***** Records

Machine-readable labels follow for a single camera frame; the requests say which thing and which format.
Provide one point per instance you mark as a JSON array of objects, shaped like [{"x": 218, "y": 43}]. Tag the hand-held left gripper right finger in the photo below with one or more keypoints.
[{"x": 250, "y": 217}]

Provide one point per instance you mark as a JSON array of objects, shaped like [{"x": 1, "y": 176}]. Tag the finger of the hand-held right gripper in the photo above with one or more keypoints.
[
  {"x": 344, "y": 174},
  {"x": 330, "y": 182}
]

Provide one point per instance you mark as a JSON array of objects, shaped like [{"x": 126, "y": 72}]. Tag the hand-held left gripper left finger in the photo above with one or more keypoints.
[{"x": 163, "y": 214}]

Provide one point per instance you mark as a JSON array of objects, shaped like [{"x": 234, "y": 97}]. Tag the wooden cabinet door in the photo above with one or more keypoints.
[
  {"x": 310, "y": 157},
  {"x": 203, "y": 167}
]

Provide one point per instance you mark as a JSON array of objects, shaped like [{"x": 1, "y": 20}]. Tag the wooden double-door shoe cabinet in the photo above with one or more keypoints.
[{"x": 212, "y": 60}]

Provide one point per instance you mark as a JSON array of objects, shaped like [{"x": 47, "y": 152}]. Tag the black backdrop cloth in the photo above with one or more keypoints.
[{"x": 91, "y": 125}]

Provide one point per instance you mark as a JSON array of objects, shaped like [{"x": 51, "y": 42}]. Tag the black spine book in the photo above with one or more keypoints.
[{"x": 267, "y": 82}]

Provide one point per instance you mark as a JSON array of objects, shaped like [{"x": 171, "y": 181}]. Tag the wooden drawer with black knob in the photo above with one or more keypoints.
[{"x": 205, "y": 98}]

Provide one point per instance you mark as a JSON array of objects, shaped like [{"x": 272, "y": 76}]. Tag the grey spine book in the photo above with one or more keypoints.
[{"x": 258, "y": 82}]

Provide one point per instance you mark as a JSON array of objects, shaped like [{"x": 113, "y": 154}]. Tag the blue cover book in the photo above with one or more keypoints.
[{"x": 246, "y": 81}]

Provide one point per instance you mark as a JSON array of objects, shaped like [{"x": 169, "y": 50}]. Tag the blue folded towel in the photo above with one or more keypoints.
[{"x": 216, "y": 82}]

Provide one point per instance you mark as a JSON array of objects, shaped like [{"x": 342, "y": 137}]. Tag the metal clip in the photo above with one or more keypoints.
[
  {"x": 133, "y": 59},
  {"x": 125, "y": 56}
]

**********
***** Records

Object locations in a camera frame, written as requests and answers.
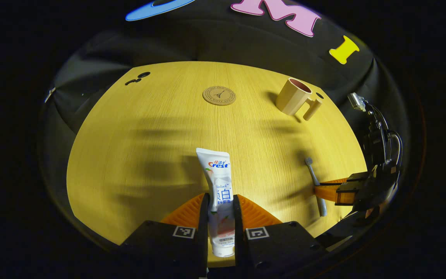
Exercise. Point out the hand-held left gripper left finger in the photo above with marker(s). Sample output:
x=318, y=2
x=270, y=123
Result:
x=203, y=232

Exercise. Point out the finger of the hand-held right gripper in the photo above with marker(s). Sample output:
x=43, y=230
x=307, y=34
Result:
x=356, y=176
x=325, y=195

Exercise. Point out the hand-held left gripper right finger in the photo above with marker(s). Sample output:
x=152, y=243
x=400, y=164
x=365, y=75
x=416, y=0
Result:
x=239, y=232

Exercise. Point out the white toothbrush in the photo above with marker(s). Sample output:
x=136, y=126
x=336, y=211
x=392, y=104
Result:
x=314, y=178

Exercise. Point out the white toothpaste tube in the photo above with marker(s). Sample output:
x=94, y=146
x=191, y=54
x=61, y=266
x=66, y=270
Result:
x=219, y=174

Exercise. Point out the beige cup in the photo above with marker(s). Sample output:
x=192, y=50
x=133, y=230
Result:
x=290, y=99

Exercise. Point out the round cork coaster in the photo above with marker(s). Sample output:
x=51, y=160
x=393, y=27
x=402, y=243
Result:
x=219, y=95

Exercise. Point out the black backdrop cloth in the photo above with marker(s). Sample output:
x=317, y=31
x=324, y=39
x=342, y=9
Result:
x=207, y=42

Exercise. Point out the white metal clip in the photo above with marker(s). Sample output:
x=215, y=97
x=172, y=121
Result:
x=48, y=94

**********
***** Records

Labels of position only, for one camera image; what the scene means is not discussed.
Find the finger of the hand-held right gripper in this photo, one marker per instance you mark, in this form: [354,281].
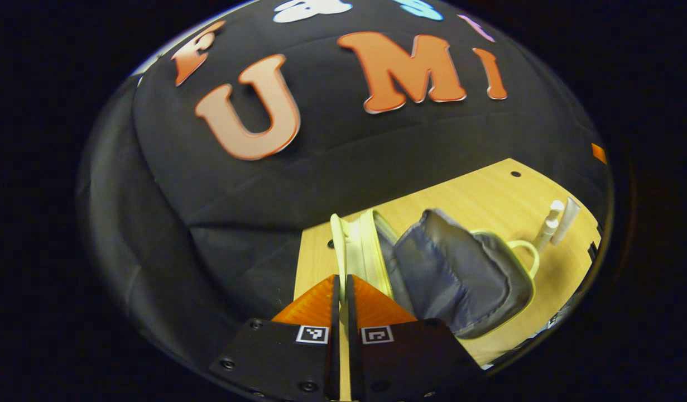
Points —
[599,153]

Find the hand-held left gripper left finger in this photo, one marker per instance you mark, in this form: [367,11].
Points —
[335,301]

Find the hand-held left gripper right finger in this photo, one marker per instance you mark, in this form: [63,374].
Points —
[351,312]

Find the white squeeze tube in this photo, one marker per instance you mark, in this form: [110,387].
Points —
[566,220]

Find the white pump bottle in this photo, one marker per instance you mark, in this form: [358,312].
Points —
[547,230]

**********

Each line in the data above either holds "requests" or does not. State how many do, as a bare number.

2